Records for this task:

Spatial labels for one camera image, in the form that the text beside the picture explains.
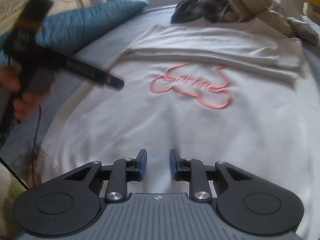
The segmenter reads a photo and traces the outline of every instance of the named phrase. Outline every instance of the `pile of clothes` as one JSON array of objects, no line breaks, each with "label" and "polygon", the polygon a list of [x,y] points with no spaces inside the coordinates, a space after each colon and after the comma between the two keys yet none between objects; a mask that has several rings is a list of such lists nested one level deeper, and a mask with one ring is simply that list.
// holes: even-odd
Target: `pile of clothes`
[{"label": "pile of clothes", "polygon": [[172,23],[205,17],[212,23],[247,22],[259,18],[287,37],[298,37],[319,46],[319,35],[305,22],[277,12],[274,0],[182,0],[172,15]]}]

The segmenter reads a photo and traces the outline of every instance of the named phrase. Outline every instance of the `pink embroidery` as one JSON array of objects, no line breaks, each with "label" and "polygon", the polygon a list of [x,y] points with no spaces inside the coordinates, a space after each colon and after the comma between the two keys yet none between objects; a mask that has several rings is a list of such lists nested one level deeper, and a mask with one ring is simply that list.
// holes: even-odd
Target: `pink embroidery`
[{"label": "pink embroidery", "polygon": [[[153,92],[153,93],[164,93],[164,92],[167,92],[167,91],[172,89],[172,90],[174,90],[174,91],[176,91],[176,92],[178,92],[178,93],[180,93],[182,95],[195,97],[198,100],[198,102],[200,104],[202,104],[203,106],[206,106],[206,107],[209,107],[209,108],[214,108],[214,109],[223,109],[223,108],[226,108],[227,106],[230,105],[231,100],[232,100],[231,99],[231,93],[230,93],[229,90],[224,89],[225,87],[227,87],[229,85],[229,79],[225,75],[225,73],[223,73],[223,71],[222,71],[222,69],[224,69],[225,66],[220,66],[220,67],[216,68],[216,71],[223,78],[224,83],[222,85],[219,85],[219,86],[214,86],[214,85],[211,85],[211,83],[206,81],[206,80],[201,80],[201,78],[196,78],[195,79],[193,77],[186,76],[186,75],[180,75],[179,77],[173,77],[173,76],[170,75],[170,71],[171,70],[176,69],[178,67],[186,66],[186,65],[188,65],[188,62],[185,62],[185,63],[183,63],[181,65],[172,66],[172,67],[170,67],[169,69],[167,69],[164,72],[164,75],[160,75],[160,76],[157,76],[156,78],[154,78],[151,81],[151,84],[150,84],[150,91]],[[180,89],[180,88],[178,88],[177,86],[174,86],[174,85],[170,86],[170,87],[168,87],[166,89],[156,90],[154,88],[154,84],[159,79],[163,79],[164,81],[175,81],[175,82],[179,82],[179,83],[184,83],[184,84],[189,85],[189,86],[196,85],[196,87],[198,89],[201,88],[201,87],[205,87],[206,90],[208,90],[211,93],[225,93],[226,96],[227,96],[227,100],[222,105],[208,104],[203,100],[202,95],[200,95],[199,93],[186,92],[186,91],[183,91],[182,89]]]}]

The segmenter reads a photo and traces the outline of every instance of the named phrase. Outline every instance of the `headboard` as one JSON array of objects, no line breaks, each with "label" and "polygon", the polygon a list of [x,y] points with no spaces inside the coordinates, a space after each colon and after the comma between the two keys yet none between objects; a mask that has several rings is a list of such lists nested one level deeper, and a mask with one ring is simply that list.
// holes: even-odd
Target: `headboard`
[{"label": "headboard", "polygon": [[[0,35],[10,30],[29,0],[0,0]],[[53,0],[54,5],[48,15],[90,6],[89,0]]]}]

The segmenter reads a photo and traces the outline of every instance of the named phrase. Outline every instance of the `human hand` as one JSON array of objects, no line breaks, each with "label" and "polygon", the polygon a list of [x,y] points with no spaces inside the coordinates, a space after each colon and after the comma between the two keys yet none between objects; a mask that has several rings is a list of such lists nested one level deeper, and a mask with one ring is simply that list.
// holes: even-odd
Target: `human hand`
[{"label": "human hand", "polygon": [[[8,66],[0,66],[0,85],[4,85],[12,91],[19,91],[20,82],[17,72]],[[52,86],[44,93],[23,92],[21,98],[13,101],[14,116],[23,121],[35,112],[47,95],[52,92]]]}]

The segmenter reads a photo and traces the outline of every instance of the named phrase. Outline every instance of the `blue pillow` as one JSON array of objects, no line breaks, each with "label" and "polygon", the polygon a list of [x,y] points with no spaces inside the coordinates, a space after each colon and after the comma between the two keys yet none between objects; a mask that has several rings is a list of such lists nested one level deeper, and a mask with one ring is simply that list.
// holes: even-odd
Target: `blue pillow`
[{"label": "blue pillow", "polygon": [[[78,50],[131,19],[148,5],[146,0],[111,0],[48,16],[36,36],[39,45],[71,56]],[[9,32],[0,36],[0,49]],[[0,64],[7,63],[0,51]]]}]

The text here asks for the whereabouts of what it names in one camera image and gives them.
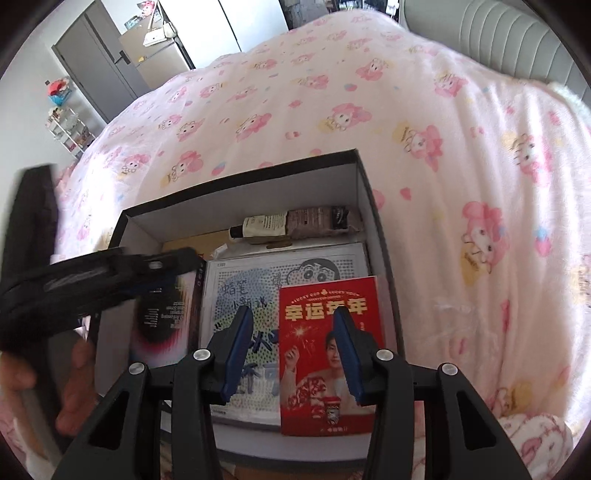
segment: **refrigerator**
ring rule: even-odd
[[[136,26],[121,35],[119,41],[127,60],[134,64],[150,89],[162,86],[166,81],[193,65],[180,39],[168,38],[163,42],[144,47],[144,37],[148,32],[150,18],[144,18]],[[154,21],[153,28],[161,27],[162,20]]]

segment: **door handle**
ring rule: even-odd
[[[121,50],[119,52],[119,55],[121,55],[117,60],[115,60],[115,64],[117,65],[121,60],[123,60],[127,65],[129,65],[131,63],[131,60],[129,59],[129,57],[125,54],[125,52],[123,50]]]

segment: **pink blanket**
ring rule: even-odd
[[[323,17],[138,99],[61,183],[58,258],[105,248],[138,203],[350,148],[379,207],[409,361],[454,362],[497,416],[546,412],[581,434],[590,128],[545,85],[383,15]]]

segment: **metal screw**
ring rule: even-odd
[[[211,355],[212,353],[209,350],[206,348],[201,348],[193,354],[193,358],[195,360],[207,360],[209,357],[211,357]]]
[[[135,364],[131,364],[129,366],[129,373],[132,375],[138,375],[141,372],[143,372],[145,370],[144,364],[141,364],[139,362],[135,363]]]
[[[454,364],[443,364],[441,371],[446,375],[453,376],[457,374],[457,367]]]
[[[375,356],[384,362],[389,362],[392,358],[394,358],[394,354],[387,349],[378,350],[378,353],[376,353]]]

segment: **red booklet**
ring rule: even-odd
[[[332,436],[371,432],[373,407],[349,392],[332,331],[349,309],[358,328],[383,346],[375,277],[283,287],[279,292],[281,433]]]

What to work on: Repeat the records above exactly, without pictures.

Answer to this problem:
Spatial labels for one camera image, in the form that the text beside the picture explains.
The segmenter reads a photo and traces the outline of every instance of the named phrase. Outline every instance of the `pile of clothes` as one JSON array of objects, no line breaks, each with "label" and "polygon", the polygon a list of [x,y] points with no spaces inside the coordinates, a space after each colon and after the comma between the two keys yet none between objects; a mask that has several rings is a list of such lists nested one level deeper, and a mask with one ring is simply that list.
// holes: even-odd
Target: `pile of clothes`
[{"label": "pile of clothes", "polygon": [[172,23],[205,17],[212,23],[247,22],[259,18],[287,37],[298,37],[319,46],[319,35],[305,22],[277,12],[274,0],[182,0],[172,15]]}]

The segmenter reads a photo and traces the outline of every instance of the named phrase. Outline every instance of the `pink embroidery` as one JSON array of objects, no line breaks, each with "label" and "polygon", the polygon a list of [x,y] points with no spaces inside the coordinates, a space after each colon and after the comma between the two keys yet none between objects; a mask that has several rings is a list of such lists nested one level deeper, and a mask with one ring is simply that list.
// holes: even-odd
Target: `pink embroidery`
[{"label": "pink embroidery", "polygon": [[[153,92],[153,93],[164,93],[164,92],[167,92],[167,91],[172,89],[172,90],[174,90],[174,91],[176,91],[176,92],[178,92],[178,93],[180,93],[182,95],[195,97],[198,100],[198,102],[200,104],[202,104],[203,106],[206,106],[206,107],[209,107],[209,108],[214,108],[214,109],[223,109],[223,108],[226,108],[227,106],[230,105],[231,100],[232,100],[231,99],[231,93],[230,93],[229,90],[224,89],[225,87],[227,87],[229,85],[229,79],[225,75],[225,73],[223,73],[223,71],[222,71],[222,69],[224,69],[225,66],[220,66],[220,67],[216,68],[216,71],[223,78],[224,83],[222,85],[219,85],[219,86],[214,86],[214,85],[211,85],[211,83],[206,81],[206,80],[201,80],[201,78],[196,78],[195,79],[193,77],[186,76],[186,75],[180,75],[179,77],[173,77],[173,76],[170,75],[170,71],[171,70],[176,69],[178,67],[186,66],[186,65],[188,65],[188,62],[185,62],[185,63],[183,63],[181,65],[172,66],[172,67],[170,67],[169,69],[167,69],[164,72],[164,75],[160,75],[160,76],[157,76],[156,78],[154,78],[151,81],[151,84],[150,84],[150,91]],[[180,89],[180,88],[178,88],[177,86],[174,86],[174,85],[170,86],[170,87],[168,87],[166,89],[156,90],[154,88],[154,84],[159,79],[163,79],[164,81],[175,81],[175,82],[179,82],[179,83],[184,83],[184,84],[189,85],[189,86],[196,85],[196,87],[198,89],[201,88],[201,87],[205,87],[206,90],[208,90],[211,93],[225,93],[226,96],[227,96],[227,100],[222,105],[208,104],[203,100],[202,95],[200,95],[199,93],[186,92],[186,91],[183,91],[182,89]]]}]

The segmenter reads a photo and traces the outline of every instance of the named phrase. Outline every instance of the `headboard` as one JSON array of objects, no line breaks, each with "label" and "polygon", the polygon a list of [x,y] points with no spaces inside the coordinates, a space after each colon and after the comma between the two keys yet none between objects; a mask that has several rings is a list of such lists nested one level deeper, and a mask with one ring is simply that list.
// holes: even-odd
Target: `headboard`
[{"label": "headboard", "polygon": [[[0,35],[10,30],[29,0],[0,0]],[[53,0],[54,5],[48,15],[90,6],[89,0]]]}]

The segmenter reads a photo and traces the outline of every instance of the named phrase. Outline every instance of the `human hand` as one JSON array of objects, no line breaks, each with "label" and "polygon", the polygon a list of [x,y] points with no spaces inside the coordinates, a space after each colon and after the comma between the two keys yet none between objects; a mask that has several rings is a list of such lists nested one level deeper, and a mask with one ring is simply that list.
// holes: even-odd
Target: `human hand`
[{"label": "human hand", "polygon": [[[8,66],[0,66],[0,85],[4,85],[12,91],[19,91],[20,82],[17,72]],[[52,86],[44,93],[23,92],[21,98],[13,101],[14,116],[23,121],[35,112],[47,95],[52,92]]]}]

The segmenter reads a photo and traces the outline of every instance of the named phrase. Outline every instance of the `blue pillow` as one JSON array of objects, no line breaks, each with "label" and "polygon", the polygon a list of [x,y] points with no spaces inside the coordinates, a space after each colon and after the comma between the two keys yet none between objects; a mask that has several rings is a list of such lists nested one level deeper, and a mask with one ring is simply that list.
// holes: even-odd
Target: `blue pillow`
[{"label": "blue pillow", "polygon": [[[78,50],[131,19],[148,5],[146,0],[111,0],[48,16],[36,36],[39,45],[71,56]],[[9,32],[0,36],[0,49]],[[0,64],[7,63],[0,51]]]}]

The text here asks for the whereabouts of what it names in one camera image and gives them.
segment: **refrigerator**
ring rule: even-odd
[[[136,26],[121,35],[119,41],[127,60],[134,64],[150,89],[162,86],[166,81],[193,65],[180,39],[168,38],[163,42],[144,47],[144,37],[148,32],[150,18],[144,18]],[[154,21],[153,28],[161,27],[162,20]]]

segment: **door handle**
ring rule: even-odd
[[[121,50],[119,52],[119,55],[121,55],[117,60],[115,60],[115,64],[117,65],[121,60],[123,60],[127,65],[129,65],[131,63],[131,60],[129,59],[129,57],[125,54],[125,52],[123,50]]]

segment: **pink blanket**
ring rule: even-odd
[[[323,17],[138,99],[61,183],[58,258],[105,248],[138,203],[350,148],[379,207],[409,361],[454,362],[497,416],[546,412],[581,434],[590,128],[545,85],[383,15]]]

segment: **metal screw**
ring rule: even-odd
[[[211,355],[212,353],[209,350],[206,348],[201,348],[193,354],[193,358],[195,360],[207,360],[209,357],[211,357]]]
[[[135,364],[131,364],[129,366],[129,373],[132,375],[138,375],[141,372],[143,372],[145,370],[144,364],[141,364],[139,362],[135,363]]]
[[[454,364],[443,364],[441,371],[446,375],[453,376],[457,374],[457,367]]]
[[[375,356],[384,362],[389,362],[392,358],[394,358],[394,354],[387,349],[378,350],[378,353],[376,353]]]

segment: **red booklet**
ring rule: even-odd
[[[332,436],[371,432],[373,407],[349,392],[332,331],[349,309],[358,328],[383,346],[375,277],[283,287],[279,292],[281,433]]]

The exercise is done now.